## Reduction Server PyTorch Tutorial

This notebook is a demonstration of how to use the Reduction Server feature on Vertex AI Training.

First, install Vertex AI Python SDK

In [None]:
!pip install -U google-cloud-aiplatform

Before you run the following scripts, make sure you run `gcloud auth application-default login` in your terminal to authenticate the SDK.

In [None]:
PROJECT = 'YOUR PROJECT' # Replace with your GCP project name
REGION = 'us-central1'
API_ENDPOINT = f'{REGION}-aiplatform.googleapis.com'
TRAINING_IMAGE = f'gcr.io/{PROJECT}/rs-test-pytorch:latest'

Build the training image. See `Dockerfile` for details about how to prepare your training image for reduction servers. 

In [None]:
!docker build -t $TRAINING_IMAGE .
!docker push $TRAINING_IMAGE

Create training jobs.
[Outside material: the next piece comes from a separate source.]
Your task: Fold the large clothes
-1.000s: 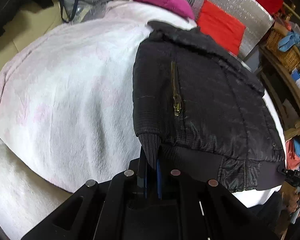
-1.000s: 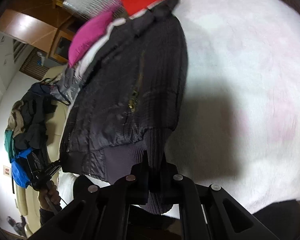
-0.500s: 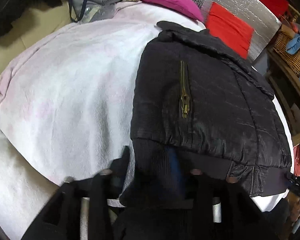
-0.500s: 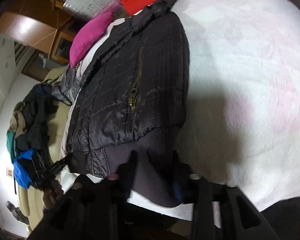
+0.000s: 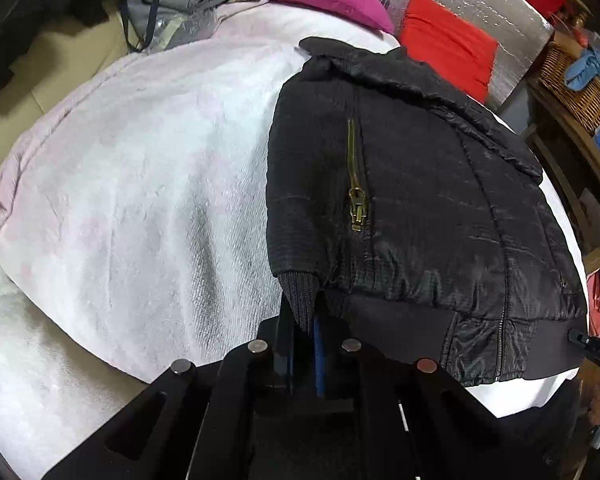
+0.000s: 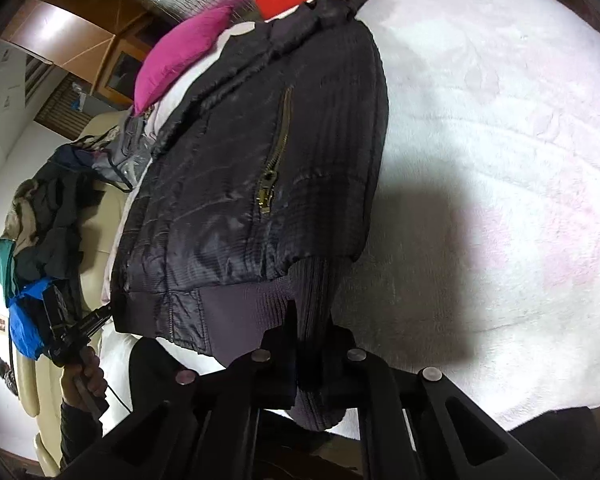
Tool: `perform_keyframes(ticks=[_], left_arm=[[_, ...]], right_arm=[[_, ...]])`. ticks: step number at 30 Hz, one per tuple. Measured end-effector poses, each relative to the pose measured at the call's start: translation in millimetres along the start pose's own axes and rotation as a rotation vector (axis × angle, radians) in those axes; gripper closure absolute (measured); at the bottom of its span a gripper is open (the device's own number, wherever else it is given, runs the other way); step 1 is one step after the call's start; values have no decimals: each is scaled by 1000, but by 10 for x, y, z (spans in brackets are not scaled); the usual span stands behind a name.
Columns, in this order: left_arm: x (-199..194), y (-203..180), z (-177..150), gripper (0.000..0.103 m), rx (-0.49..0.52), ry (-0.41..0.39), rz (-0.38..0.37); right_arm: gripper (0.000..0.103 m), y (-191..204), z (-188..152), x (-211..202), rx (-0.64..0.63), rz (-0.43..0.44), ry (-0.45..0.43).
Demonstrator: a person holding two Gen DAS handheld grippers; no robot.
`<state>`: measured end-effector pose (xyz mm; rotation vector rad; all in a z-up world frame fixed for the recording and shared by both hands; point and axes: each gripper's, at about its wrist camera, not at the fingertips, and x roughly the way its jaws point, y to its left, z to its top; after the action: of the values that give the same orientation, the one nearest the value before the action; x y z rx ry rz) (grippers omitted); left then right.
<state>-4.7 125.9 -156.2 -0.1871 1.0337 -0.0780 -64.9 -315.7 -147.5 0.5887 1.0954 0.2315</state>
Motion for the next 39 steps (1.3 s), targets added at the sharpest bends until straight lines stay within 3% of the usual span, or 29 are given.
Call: perform_keyframes(ticks=[9, 33, 39], left_arm=[[-80, -67, -27, 96, 19, -18, 26], [-472, 37, -72, 96, 25, -51, -63], [-375, 49, 0, 96, 23, -35, -58]], right_arm=[[95, -61, 8, -50, 5, 23, 1], [95, -223, 137, -289, 9, 122, -11], [95, -313, 247, -124, 19, 134, 11]])
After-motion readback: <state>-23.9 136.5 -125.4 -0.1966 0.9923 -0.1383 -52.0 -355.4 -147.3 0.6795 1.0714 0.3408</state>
In this example, we use two `a2-highgpu-8g` as worker nodes, and 8 `n1-highcpu-16` as reducer nodes.

In [None]:
from google.cloud import aiplatform, aiplatform_v1beta1

aiplatform.init(
    # your Google Cloud Project ID or number environment default used is not set
    project=PROJECT,

    # the Vertex AI region you will use defaults to us-central1
    location=REGION,
)

custom_job_spec = {
   'display_name': 'reduction-server-job',
   'job_spec': {
       'worker_pool_specs': [
           {
               'container_spec': {
                   'image_uri': TRAINING_IMAGE
                },
                'machine_spec': {
                    'accelerator_count': 8,
                    'accelerator_type': 'NVIDIA_TESLA_A100',
                    'machine_type': 'a2-highgpu-8g'
                },
                'replica_count': 1
            },
            {
                'container_spec': {
                    'image_uri': TRAINING_IMAGE
                },
                'machine_spec': {
                    'accelerator_count': 8,
                    'accelerator_type': 'NVIDIA_TESLA_A100',
                    'machine_type': 'a2-highgpu-8g'
                },
                'replica_count': 1
            },
            {
                'container_spec': {
                    'image_uri': 'us-docker.pkg.dev/vertex-ai-restricted/training/reductionserver:latest'
                },
                'machine_spec': {
                    'machine_type': 'n1-highcpu-16'
                },
                'replica_count': 8
            },
        ]
   }
}

options = dict(api_endpoint=API_ENDPOINT)
client = aiplatform_v1beta1.services.job_service.JobServiceClient(client_options=options)
parent = f"projects/{PROJECT}/locations/{REGION}"
client.create_custom_job(
   parent=parent, custom_job=custom_job_spec
)


Now you should be able to see your training job on Cloud Console.